Przeciwnie, jego skrajnie liberalne poglądy ekonomiczne paraliżowały
działania każdego rządu, w którym pracował, hamowały czy - jak się
fachowo to określa - schładzały narodową gospodarkę, ponieważ liczył
się dla niego tylko spadek inflacji. Niska, jednocyfrowa obecnie
inflacja jest z całą pewnością zasługą prof. L. Balcerowicza, jaką
jednak cenę zapłaciły za to polskie przedsiębiorstwa, jak ogromnie
wzrosło bezrobocie! Czy więc takiego menadżera potrzebował Narodowy
Bank Polski?
Pisząc o emocjach w samej Akcji Wyborczej Solidarność,
trzeba wspomnieć, że posłom dwukrotnie przypominano na piśmie, iż
obowiązuje ich absolutna dyscyplina w głosowaniu za Balcerowiczem,
a jej naruszenie spowoduje wykluczenie z klubu. Jak wiadomo, dyscyplinę
naruszyło kilkunastu posłów "Akcji", w tym trzech zagłosowało przeciwko
temu wyborowi. W sumie więc L. Balcerowicz przeszedł zaledwie pięcioma
głosami. Za jego powołaniem głosowało 226 posłów AWS i UW, przeciw
było 214 posłów SLD i PSL oraz kół prawicowych. Wymagana bezwzględna
większość przy 440 obecnych wynosiła 221 głosów. Można jeszcze dodać,
że samo głosowanie było przesuwane, trwała bowiem procedura sprawdzająca,
czy rezygnacja Hanny Gronkiewicz-Waltz nie ma wady prawnej, została
bowiem złożona na ręce Prezydenta, tymczasem organem powołującym
Prezesa NBP jest Sejm RP. Ponadto w ostatniej chwili pojawił się
również problem certyfikatu kandydata, czyli sprawdzenia przez UOP,
czy może on zostać dopuszczony do tajnych informacji. Jednak i tę
sprawę rozwiązano, uznając, że należy tego dokonać przed złożeniem
przysięgi.
Analizując sytuację, do jakiej doszło, trzeba podkreślić,
że historia nie ma litości. To Prezydent w tym przypadku rozdawał
karty. Prezesa Narodowego Banku Polskiego powołuje Sejm na wniosek
Prezydenta. Tak mówi ustawa. Jak wiadomo, prezydent Kwaśniewski przedstawił
najpierw opinii publicznej pięciu kandydatów, a przed podjęciem
ostatecznej decyzji spotkał się z przedstawicielami klubów parlamentarnych
i dopiero potem wysunął na to stanowisko L. Bacerowicza. Czy można
było negocjować dalej, albo inaczej, czy ktoś mógłby się spodziewać,
że Prezydent zaproponuje na to stanowisko kogoś z prawicy? Nie łudźmy
się, każdy kolejny kandydat byłby gorszy od pierwszego, a ciągnący
się spór o to stanowisko wpłynąłby bardzo niekorzystnie na wizerunek
Polski na Zachodzie.
Oczywiście, już i tak źle się stało, że dotychczasowa
Prezes zrezygnowała z kierowania Narodowym Bankiem Polskim na rzecz
objęcia stanowiska wiceprezesa w Europejskim Banku Odbudowy i Rozwoju
w Londynie. Ktoś nazwie to wyróżnieniem, dla mnie jest to ze strony
H. Gronkiewicz-Waltz absolutnie nieodpowiedzialna decyzja. To godne
napiętnowania postępowanie, kiedy ktoś tak doskonale znający polski
rynek finansowy, osoba wybrana przez Sejm na to zaszczytne stanowisko,
przerywa kadencję, by przejść do pracy w obcym, zachodnim banku.

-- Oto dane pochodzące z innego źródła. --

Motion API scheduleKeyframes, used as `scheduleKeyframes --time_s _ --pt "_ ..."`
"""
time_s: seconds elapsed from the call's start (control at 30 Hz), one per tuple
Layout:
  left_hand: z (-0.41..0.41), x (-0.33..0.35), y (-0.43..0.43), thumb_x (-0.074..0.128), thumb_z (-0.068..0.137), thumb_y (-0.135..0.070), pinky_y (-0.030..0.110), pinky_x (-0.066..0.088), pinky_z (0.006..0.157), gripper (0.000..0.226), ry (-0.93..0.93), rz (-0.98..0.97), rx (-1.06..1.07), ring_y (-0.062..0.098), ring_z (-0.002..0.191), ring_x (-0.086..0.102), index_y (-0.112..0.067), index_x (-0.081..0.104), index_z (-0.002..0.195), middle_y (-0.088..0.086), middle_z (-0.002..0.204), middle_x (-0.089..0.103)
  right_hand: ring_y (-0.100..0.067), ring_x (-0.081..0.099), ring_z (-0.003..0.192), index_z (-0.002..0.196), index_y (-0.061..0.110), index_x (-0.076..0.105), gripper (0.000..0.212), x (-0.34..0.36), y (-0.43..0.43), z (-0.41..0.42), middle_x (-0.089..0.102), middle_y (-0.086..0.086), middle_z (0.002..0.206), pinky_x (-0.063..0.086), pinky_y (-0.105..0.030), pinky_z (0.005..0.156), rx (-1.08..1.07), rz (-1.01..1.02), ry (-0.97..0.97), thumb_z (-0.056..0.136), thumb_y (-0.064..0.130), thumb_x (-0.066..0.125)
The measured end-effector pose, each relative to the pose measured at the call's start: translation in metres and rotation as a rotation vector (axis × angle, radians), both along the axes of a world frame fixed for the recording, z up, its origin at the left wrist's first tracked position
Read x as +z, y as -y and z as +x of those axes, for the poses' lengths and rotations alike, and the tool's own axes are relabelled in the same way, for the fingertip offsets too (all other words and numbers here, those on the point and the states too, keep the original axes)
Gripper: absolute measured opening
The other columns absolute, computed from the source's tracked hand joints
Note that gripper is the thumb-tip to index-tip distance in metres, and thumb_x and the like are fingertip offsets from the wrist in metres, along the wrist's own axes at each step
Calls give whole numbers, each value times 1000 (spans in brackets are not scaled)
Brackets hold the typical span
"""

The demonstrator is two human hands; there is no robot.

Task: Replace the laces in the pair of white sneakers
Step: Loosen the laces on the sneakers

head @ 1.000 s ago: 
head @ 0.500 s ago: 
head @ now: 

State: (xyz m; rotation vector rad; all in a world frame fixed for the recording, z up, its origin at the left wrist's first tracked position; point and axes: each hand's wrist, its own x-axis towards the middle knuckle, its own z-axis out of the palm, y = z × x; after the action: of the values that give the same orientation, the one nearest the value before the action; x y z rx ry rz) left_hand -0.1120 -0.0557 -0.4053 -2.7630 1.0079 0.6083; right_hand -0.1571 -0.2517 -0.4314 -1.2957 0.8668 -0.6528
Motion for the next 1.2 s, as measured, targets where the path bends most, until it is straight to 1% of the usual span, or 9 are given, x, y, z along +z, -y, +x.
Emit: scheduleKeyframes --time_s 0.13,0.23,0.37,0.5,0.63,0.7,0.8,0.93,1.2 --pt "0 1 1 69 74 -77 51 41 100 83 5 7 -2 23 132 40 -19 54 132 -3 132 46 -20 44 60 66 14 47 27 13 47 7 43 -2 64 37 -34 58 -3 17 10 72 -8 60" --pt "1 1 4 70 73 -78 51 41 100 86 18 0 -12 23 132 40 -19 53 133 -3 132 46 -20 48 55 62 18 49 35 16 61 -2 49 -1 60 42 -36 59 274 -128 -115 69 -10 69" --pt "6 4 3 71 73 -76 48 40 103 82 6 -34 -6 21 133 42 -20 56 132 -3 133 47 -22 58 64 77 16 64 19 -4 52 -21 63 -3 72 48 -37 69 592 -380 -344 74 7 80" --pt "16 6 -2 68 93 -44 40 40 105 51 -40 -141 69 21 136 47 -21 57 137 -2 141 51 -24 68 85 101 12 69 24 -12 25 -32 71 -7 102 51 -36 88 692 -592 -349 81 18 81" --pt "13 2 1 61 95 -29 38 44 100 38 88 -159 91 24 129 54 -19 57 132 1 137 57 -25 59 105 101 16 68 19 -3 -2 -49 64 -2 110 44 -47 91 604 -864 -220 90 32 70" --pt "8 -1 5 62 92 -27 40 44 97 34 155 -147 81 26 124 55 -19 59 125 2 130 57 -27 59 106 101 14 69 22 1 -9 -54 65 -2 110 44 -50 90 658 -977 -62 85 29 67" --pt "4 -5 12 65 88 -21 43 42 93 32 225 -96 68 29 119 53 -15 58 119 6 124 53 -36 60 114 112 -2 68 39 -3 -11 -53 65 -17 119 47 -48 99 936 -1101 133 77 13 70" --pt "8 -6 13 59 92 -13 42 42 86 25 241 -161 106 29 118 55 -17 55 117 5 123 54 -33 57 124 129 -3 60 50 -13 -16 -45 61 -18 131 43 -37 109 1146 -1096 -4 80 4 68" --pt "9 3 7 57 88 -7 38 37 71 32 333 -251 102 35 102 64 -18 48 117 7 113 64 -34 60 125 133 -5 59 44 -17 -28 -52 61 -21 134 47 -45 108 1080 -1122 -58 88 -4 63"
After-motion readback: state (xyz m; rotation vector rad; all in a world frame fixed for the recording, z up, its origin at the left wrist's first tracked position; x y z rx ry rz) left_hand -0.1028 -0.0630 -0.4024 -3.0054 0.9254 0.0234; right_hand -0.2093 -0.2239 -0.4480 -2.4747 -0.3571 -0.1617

Żadne stanowisko zagraniczne nie może być dostatecznie atrakcyjne,
aby zrzec się polskiego urzędu w trakcie kadencji.
Skoro tak się stało, rozważmy dalej, dlaczego posłowie
AWS-u, wielu z zaciśniętymi zębami, zagłosowało za L. Balcerowiczem.
Czy ten wybór ma jakieś pozytywy? Oczywiście, może mieć. L. Balcerowicz
zna się lepiej na finansach niż na ekonomii, dlatego można się spodziewać,
że jego dotychczasowa polityka, jaką była walka z inflacją, zdominuje
jego działanie. Można sądzić, że bez takiego szkodzenia gospodarce
jak dotychczas, polityka NBP w odniesieniu do stóp procentowych,
kursu walutowego czy rezerw obowiązkowych tworzonych przez banki
komercyjne znajdzie w nim odpowiedniego człowieka. AO propos inflacji,
to należy oddać sprawiedliwość L. Balcerowiczowi. Jest jego zasługą
obecna silna złotówka, ale czy nie stało się to za cenę osłabienia
tempa wzrostu gospodarki? Ceną silnej polskiej waluty jest m.in.
katastrofalny deficyt płatniczy w bilansie handlowym. Np. od wielu
lat marka niemiecka nie przekracza dwóch zł, tymczasem inflacja w
tych latach wyniosła ponad 30%. Płacą za to polscy przedsiębiorcy,
wszyscy, którzy biorą wysoki kredyt, a muszą sprzedawać w Niemczech
od lat po tych samych cenach.
Nasuwa się też pytanie, czy ten czołowy polityk Unii
Wolności przemieni się obecnie w apolitycznego fachowca. Śmiem sądzić,
że niełatwo przyjdzie mu zrzucić z siebie zbroję orędownika jedynie
mądrej partii służącej dobrze Polsce. Nie opuści go też cała plejada
młodych, pełnych nonszalancji i zadufanych w sobie ludzi, którzy
z Ministerstwa Finansów przeniosą się teraz do siedziby NBP. Czy
z ich pomocą zostanie zagwarantowana niezależność banku centralnego
od bieżących nacisków i opcji politycznych?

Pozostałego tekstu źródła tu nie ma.